**WORK ITEM**
Reproduce all entries precisely, down to the last character.

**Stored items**
....................

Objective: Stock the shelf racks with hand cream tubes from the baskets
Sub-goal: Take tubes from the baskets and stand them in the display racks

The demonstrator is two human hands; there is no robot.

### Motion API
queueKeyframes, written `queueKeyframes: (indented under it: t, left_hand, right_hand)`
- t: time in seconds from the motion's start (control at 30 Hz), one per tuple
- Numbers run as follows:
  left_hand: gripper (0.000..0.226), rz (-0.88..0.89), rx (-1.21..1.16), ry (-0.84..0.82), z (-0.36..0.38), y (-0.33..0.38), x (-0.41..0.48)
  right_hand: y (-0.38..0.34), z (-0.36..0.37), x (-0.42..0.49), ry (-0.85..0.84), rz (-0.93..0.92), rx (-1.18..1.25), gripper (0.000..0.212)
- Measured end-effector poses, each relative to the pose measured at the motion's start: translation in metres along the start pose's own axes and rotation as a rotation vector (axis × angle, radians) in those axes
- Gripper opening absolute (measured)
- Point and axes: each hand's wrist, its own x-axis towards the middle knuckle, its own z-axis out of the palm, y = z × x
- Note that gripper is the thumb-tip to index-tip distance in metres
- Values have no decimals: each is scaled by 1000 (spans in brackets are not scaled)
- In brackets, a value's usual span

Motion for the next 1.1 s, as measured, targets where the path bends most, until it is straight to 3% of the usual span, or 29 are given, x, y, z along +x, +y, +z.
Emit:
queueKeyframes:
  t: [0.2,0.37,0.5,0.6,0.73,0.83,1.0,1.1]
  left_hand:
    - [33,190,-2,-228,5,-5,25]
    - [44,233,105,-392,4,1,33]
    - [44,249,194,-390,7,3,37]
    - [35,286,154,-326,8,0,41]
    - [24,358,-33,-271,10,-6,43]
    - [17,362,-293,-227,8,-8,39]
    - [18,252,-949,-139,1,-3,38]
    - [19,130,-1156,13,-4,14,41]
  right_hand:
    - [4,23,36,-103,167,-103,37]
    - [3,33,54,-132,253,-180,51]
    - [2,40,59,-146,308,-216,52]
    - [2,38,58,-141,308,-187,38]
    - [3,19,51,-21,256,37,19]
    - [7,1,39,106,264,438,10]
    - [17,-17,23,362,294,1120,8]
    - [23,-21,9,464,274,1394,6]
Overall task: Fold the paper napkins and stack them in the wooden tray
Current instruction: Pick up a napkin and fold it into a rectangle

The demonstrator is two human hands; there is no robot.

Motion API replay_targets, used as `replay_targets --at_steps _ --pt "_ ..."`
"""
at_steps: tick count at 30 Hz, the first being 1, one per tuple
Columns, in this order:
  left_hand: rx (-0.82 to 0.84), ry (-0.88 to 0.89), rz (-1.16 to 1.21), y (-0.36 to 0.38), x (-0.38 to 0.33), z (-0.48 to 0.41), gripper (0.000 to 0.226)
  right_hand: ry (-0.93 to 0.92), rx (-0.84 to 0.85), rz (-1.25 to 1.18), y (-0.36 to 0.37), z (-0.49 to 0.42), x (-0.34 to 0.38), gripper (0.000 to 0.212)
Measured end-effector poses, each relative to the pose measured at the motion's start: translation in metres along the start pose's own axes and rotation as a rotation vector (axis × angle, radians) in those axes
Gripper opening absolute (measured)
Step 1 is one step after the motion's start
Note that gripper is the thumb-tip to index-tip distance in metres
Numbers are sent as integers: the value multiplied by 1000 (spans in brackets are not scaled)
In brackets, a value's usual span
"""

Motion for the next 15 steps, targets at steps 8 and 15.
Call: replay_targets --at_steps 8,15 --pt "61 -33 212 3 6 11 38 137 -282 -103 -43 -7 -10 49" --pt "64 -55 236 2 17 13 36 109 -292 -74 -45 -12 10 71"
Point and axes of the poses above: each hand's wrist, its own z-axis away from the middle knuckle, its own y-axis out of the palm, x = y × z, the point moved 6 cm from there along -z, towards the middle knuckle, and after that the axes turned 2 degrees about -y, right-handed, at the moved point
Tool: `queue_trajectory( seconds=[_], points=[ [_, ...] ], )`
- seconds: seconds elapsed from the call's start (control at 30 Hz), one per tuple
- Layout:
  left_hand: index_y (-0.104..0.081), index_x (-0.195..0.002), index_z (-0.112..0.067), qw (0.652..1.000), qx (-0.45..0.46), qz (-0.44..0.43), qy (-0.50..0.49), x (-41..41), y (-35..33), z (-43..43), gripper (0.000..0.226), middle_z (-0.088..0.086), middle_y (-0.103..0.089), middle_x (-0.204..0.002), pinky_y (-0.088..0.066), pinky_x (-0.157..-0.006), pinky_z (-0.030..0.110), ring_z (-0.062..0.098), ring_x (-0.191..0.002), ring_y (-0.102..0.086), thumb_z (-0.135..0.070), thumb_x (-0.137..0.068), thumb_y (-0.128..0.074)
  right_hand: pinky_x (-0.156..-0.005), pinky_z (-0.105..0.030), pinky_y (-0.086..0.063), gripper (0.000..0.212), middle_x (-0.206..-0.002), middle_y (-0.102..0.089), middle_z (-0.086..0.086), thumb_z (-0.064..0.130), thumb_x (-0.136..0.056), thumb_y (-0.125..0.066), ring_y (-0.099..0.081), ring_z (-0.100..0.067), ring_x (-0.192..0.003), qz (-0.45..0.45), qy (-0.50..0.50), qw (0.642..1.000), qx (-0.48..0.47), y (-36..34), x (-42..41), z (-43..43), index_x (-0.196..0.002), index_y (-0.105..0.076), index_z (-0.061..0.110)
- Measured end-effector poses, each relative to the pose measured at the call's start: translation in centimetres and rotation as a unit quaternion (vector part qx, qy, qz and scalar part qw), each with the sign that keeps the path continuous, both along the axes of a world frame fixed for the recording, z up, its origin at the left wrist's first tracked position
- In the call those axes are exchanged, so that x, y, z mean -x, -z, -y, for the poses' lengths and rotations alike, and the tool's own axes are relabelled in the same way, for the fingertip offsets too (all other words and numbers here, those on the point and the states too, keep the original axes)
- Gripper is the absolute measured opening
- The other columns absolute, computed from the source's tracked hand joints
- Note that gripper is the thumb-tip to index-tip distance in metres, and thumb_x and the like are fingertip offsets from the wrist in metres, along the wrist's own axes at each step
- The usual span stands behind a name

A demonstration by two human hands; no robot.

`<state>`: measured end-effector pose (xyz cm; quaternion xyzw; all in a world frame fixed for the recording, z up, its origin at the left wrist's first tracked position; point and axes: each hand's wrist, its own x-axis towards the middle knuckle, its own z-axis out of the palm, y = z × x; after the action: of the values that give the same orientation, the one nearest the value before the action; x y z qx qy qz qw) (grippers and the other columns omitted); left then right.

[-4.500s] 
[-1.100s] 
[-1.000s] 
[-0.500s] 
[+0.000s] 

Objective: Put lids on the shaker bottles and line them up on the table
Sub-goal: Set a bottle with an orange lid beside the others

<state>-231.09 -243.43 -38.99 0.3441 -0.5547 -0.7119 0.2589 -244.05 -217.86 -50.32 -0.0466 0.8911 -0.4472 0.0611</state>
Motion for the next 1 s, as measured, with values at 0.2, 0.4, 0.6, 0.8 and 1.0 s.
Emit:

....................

**YOUR SOLUTION**
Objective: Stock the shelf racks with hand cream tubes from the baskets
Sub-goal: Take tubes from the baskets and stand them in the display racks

The demonstrator is two human hands; there is no robot.

### Motion API
queueKeyframes, written `queueKeyframes: (indented under it: t, left_hand, right_hand)`
- t: time in seconds from the motion's start (control at 30 Hz), one per tuple
- Numbers run as follows:
  left_hand: gripper (0.000..0.226), rz (-0.88..0.89), rx (-1.21..1.16), ry (-0.84..0.82), z (-0.36..0.38), y (-0.33..0.38), x (-0.41..0.48)
  right_hand: y (-0.38..0.34), z (-0.36..0.37), x (-0.42..0.49), ry (-0.85..0.84), rz (-0.93..0.92), rx (-1.18..1.25), gripper (0.000..0.212)
- Measured end-effector poses, each relative to the pose measured at the motion's start: translation in metres along the start pose's own axes and rotation as a rotation vector (axis × angle, radians) in those axes
- Gripper opening absolute (measured)
- Point and axes: each hand's wrist, its own x-axis towards the middle knuckle, its own z-axis out of the palm, y = z × x
- Note that gripper is the thumb-tip to index-tip distance in metres
- Values have no decimals: each is scaled by 1000 (spans in brackets are not scaled)
- In brackets, a value's usual span

Motion for the next 1.1 s, as measured, targets where the path bends most, until it is straight to 3% of the usual span, or 29 are given, x, y, z along +x, +y, +z.
Emit:
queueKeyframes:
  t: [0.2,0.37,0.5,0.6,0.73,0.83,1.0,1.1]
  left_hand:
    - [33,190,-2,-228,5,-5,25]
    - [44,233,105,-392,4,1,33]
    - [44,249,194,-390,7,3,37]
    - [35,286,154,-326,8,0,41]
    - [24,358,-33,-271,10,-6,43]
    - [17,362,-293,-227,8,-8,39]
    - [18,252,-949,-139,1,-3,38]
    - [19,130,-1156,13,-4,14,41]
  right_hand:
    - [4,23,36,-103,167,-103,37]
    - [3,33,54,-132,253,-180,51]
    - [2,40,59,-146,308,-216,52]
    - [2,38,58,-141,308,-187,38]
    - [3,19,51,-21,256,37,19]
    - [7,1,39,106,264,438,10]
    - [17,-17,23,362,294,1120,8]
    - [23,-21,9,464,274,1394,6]
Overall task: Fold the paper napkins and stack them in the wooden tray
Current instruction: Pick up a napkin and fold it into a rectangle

The demonstrator is two human hands; there is no robot.

Motion API replay_targets, used as `replay_targets --at_steps _ --pt "_ ..."`
"""
at_steps: tick count at 30 Hz, the first being 1, one per tuple
Columns, in this order:
  left_hand: rx (-0.82 to 0.84), ry (-0.88 to 0.89), rz (-1.16 to 1.21), y (-0.36 to 0.38), x (-0.38 to 0.33), z (-0.48 to 0.41), gripper (0.000 to 0.226)
  right_hand: ry (-0.93 to 0.92), rx (-0.84 to 0.85), rz (-1.25 to 1.18), y (-0.36 to 0.37), z (-0.49 to 0.42), x (-0.34 to 0.38), gripper (0.000 to 0.212)
Measured end-effector poses, each relative to the pose measured at the motion's start: translation in metres along the start pose's own axes and rotation as a rotation vector (axis × angle, radians) in those axes
Gripper opening absolute (measured)
Step 1 is one step after the motion's start
Note that gripper is the thumb-tip to index-tip distance in metres
Numbers are sent as integers: the value multiplied by 1000 (spans in brackets are not scaled)
In brackets, a value's usual span
"""

Motion for the next 15 steps, targets at steps 8 and 15.
Call: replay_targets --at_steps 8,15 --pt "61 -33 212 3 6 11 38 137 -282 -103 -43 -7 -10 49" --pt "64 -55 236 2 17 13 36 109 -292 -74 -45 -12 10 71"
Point and axes of the poses above: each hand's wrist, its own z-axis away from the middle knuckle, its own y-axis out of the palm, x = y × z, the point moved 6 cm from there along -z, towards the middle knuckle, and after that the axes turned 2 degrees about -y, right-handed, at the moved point
Tool: `queue_trajectory( seconds=[_], points=[ [_, ...] ], )`
- seconds: seconds elapsed from the call's start (control at 30 Hz), one per tuple
- Layout:
  left_hand: index_y (-0.104..0.081), index_x (-0.195..0.002), index_z (-0.112..0.067), qw (0.652..1.000), qx (-0.45..0.46), qz (-0.44..0.43), qy (-0.50..0.49), x (-41..41), y (-35..33), z (-43..43), gripper (0.000..0.226), middle_z (-0.088..0.086), middle_y (-0.103..0.089), middle_x (-0.204..0.002), pinky_y (-0.088..0.066), pinky_x (-0.157..-0.006), pinky_z (-0.030..0.110), ring_z (-0.062..0.098), ring_x (-0.191..0.002), ring_y (-0.102..0.086), thumb_z (-0.135..0.070), thumb_x (-0.137..0.068), thumb_y (-0.128..0.074)
  right_hand: pinky_x (-0.156..-0.005), pinky_z (-0.105..0.030), pinky_y (-0.086..0.063), gripper (0.000..0.212), middle_x (-0.206..-0.002), middle_y (-0.102..0.089), middle_z (-0.086..0.086), thumb_z (-0.064..0.130), thumb_x (-0.136..0.056), thumb_y (-0.125..0.066), ring_y (-0.099..0.081), ring_z (-0.100..0.067), ring_x (-0.192..0.003), qz (-0.45..0.45), qy (-0.50..0.50), qw (0.642..1.000), qx (-0.48..0.47), y (-36..34), x (-42..41), z (-43..43), index_x (-0.196..0.002), index_y (-0.105..0.076), index_z (-0.061..0.110)
- Measured end-effector poses, each relative to the pose measured at the call's start: translation in centimetres and rotation as a unit quaternion (vector part qx, qy, qz and scalar part qw), each with the sign that keeps the path continuous, both along the axes of a world frame fixed for the recording, z up, its origin at the left wrist's first tracked position
- In the call those axes are exchanged, so that x, y, z mean -x, -z, -y, for the poses' lengths and rotations alike, and the tool's own axes are relabelled in the same way, for the fingertip offsets too (all other words and numbers here, those on the point and the states too, keep the original axes)
- Gripper is the absolute measured opening
- The other columns absolute, computed from the source's tracked hand joints
- Note that gripper is the thumb-tip to index-tip distance in metres, and thumb_x and the like are fingertip offsets from the wrist in metres, along the wrist's own axes at each step
- The usual span stands behind a name

A demonstration by two human hands; no robot.

`<state>`: measured end-effector pose (xyz cm; quaternion xyzw; all in a world frame fixed for the recording, z up, its origin at the left wrist's first tracked position; point and axes: each hand's wrist, its own x-axis towards the middle knuckle, its own z-axis out of the palm, y = z × x; after the action: of the values that give the same orientation, the one nearest the value before the action; x y z qx qy qz qw) (grippers and the other columns omitted); left then right.

[-4.500s] 
[-1.100s] 
[-1.000s] 
[-0.500s] 
[+0.000s] 

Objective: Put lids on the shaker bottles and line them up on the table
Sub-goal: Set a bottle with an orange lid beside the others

<state>-231.09 -243.43 -38.99 0.3441 -0.5547 -0.7119 0.2589 -244.05 -217.86 -50.32 -0.0466 0.8911 -0.4472 0.0611</state>
Motion for the next 1 s, as measured, with values at 0.2, 0.4, 0.6, 0.8 and 1.0 s.
Emit:

Nothing more will be written for this answer.